Postage stamp? Was Kenny Miller at the match?

Britain Football Soccer - Celtic v Rangers - Scottish Cup Semi Final - Hampden Park, Glasgow, Scotland - 23/4/17 Rangers' Kenny Miller reacts Action Images via Reuters / Craig Brough Livepic

Either Kenny Miller badly requires a trip to the opticians or the Daily Record needs to employ someone that actually watches a football match.

After his Friday shifts with TalkSPORT and Radio Clyde the former Partick Thistle striker slipped on his Radio Scotland outfit to watch Celtic go 12 points clear in the SPFL title race.

Despite the scoreline it seems like the match was a tactical masterclass from Micky Beale as his forwards failed to construct a chance worthy of the name while his two central defenders presented Celtic with the decisive second and third goals.

One highlight for Miller was watching Tavpen reach a century of goals for the Tribute Act, dating all the way back to some screamers in the Championship and Petroltank Cup with Miller as a team-mate.

Drooling over Tav’s opening goal, it seems that Miller was watching an entirely different match- or has a strange place for putting postage stamps.

Miller told Record readers:

I was also impressed by James Tavernier. That was a captain’s performance. What a moment he delivered when Rangers needed him to step up with the free-kick.

That was top level quality. If that had been a Man City or Liverpool player who’d done that we’d be talking about it for a long time. In that moment, to put it in the postage stamp with such accuracy and beat a keeper of Joe Hart’s ability, was fantastic.

I’m always reluctant to talk this way after losing a game to Celtic.

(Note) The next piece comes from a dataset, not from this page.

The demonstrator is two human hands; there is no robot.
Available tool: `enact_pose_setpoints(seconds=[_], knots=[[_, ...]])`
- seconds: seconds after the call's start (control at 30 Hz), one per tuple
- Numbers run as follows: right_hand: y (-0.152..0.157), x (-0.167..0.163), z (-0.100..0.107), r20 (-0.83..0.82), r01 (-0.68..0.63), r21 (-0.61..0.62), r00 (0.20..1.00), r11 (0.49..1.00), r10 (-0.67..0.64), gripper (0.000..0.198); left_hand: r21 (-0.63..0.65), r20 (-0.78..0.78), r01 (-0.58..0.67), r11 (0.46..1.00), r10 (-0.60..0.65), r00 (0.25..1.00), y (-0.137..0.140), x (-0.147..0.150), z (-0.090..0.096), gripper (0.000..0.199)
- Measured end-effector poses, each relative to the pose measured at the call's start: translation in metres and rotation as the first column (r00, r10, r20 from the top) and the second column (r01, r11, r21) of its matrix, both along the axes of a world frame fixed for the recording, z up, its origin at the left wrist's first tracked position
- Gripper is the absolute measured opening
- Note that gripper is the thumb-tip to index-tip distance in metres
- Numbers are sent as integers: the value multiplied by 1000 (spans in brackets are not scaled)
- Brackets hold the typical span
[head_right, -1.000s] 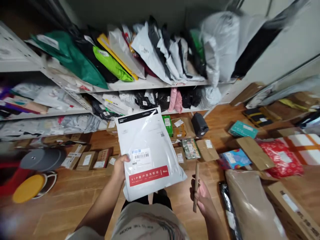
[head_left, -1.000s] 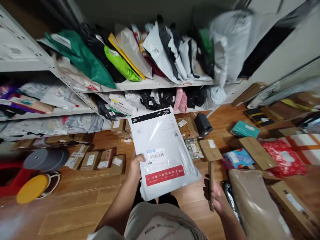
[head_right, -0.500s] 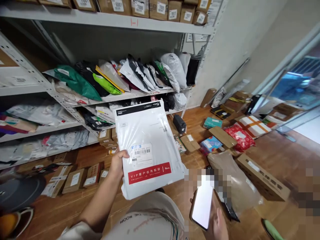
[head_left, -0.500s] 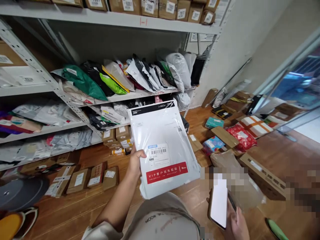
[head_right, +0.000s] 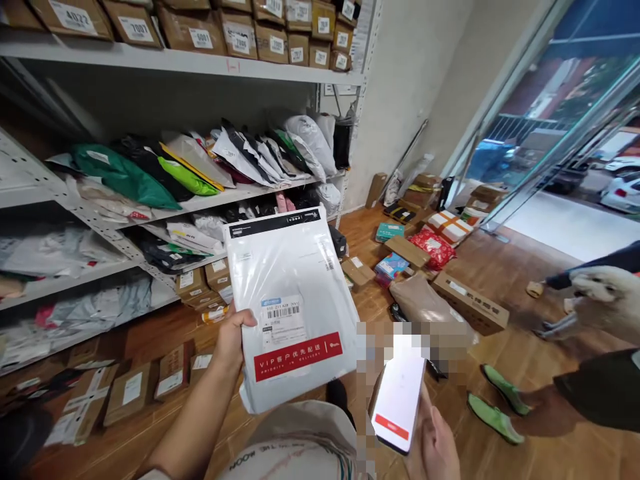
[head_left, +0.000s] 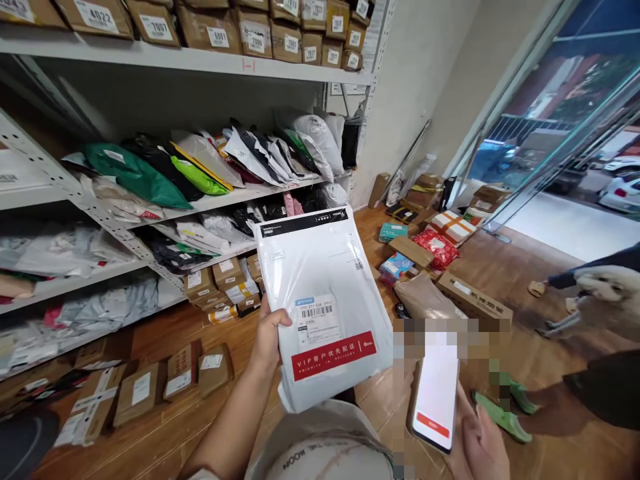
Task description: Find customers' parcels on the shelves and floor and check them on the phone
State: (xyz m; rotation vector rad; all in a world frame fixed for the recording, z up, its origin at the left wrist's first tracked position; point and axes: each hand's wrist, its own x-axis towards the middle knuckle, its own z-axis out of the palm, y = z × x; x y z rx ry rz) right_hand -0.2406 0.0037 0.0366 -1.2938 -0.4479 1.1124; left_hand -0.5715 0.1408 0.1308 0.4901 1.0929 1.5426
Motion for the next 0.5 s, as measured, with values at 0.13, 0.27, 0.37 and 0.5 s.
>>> enact_pose_setpoints(seconds=[0.13, 0.27, 0.37, 0.5], knots=[[4, -30, 45, -122, 23, 15, 992, 1000, -21, 43, -3, -30, 3, 1000, -3, 1000, -10, 6, 3, 71], [15, -35, 65, -215, -10, 15, 977, 1000, 13, 42, -47, -83, -4, 999, 0, 997, -14, 21, 1, 71], [21, -21, 63, -304, 0, -13, 953, 1000, -4, 43, -68, -118, 0, 998, -8, 993, -12, 40, -3, 66], [24, 16, 52, -344, -24, -46, 939, 999, 7, 38, -41, -165, -4, 999, -3, 986, -8, 73, -12, 59]])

But moving forward, that semi-final is huge and Rangers at least showed yesterday that they can compete.

The ball went into the net off the underside of the crossbar, about three feet from the left hand post, nowhere near the traditional postage stamp.

Perhaps the Artificial Intelligence at the Record is programmed to describe any free kick from Tavernier as finding the postage stamp.